◆ **Provided data**
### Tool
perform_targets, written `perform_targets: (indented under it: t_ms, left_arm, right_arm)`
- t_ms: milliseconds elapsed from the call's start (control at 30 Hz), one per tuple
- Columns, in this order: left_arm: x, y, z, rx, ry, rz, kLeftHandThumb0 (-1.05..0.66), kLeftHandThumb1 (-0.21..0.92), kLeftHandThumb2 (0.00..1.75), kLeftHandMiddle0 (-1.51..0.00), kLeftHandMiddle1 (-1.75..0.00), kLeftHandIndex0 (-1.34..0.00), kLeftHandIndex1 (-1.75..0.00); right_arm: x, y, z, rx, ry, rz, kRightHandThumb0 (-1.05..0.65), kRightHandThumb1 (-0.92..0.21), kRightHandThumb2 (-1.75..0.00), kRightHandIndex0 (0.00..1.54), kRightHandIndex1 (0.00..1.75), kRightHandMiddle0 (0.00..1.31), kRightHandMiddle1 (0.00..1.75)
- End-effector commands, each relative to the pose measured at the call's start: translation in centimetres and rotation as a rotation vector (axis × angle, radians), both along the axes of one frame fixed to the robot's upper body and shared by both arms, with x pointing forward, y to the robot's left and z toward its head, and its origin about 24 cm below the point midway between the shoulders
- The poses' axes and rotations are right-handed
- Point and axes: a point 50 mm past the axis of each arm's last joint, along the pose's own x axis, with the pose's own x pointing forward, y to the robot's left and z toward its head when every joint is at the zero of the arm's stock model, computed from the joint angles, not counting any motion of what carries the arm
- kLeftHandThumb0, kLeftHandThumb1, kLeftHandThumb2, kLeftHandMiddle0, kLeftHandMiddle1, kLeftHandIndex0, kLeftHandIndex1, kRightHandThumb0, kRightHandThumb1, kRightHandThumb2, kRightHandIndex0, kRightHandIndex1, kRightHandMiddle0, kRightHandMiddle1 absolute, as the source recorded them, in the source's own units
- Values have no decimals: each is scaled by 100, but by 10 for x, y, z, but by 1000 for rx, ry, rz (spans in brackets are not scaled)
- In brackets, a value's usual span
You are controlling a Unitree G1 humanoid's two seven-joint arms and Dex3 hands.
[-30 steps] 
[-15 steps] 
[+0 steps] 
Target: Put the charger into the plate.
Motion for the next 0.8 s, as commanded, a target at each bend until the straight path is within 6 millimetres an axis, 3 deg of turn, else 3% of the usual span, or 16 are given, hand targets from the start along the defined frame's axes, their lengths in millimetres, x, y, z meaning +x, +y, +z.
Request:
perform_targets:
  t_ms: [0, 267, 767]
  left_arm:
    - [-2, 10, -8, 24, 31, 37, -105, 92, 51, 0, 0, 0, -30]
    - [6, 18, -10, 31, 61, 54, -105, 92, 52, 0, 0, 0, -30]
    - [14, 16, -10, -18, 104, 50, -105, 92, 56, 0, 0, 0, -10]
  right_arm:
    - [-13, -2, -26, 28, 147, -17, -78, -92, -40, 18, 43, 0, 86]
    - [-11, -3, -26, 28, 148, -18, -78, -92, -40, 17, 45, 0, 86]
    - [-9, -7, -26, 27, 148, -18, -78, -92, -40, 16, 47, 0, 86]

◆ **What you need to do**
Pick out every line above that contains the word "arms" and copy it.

◆ **Result**
- End-effector commands, each relative to the pose measured at the call's start: translation in centimetres and rotation as a rotation vector (axis × angle, radians), both along the axes of one frame fixed to the robot's upper body and shared by both arms, with x pointing forward, y to the robot's left and z toward its head, and its origin about 24 cm below the point midway between the shoulders
You are controlling a Unitree G1 humanoid's two seven-joint arms and Dex3 hands.

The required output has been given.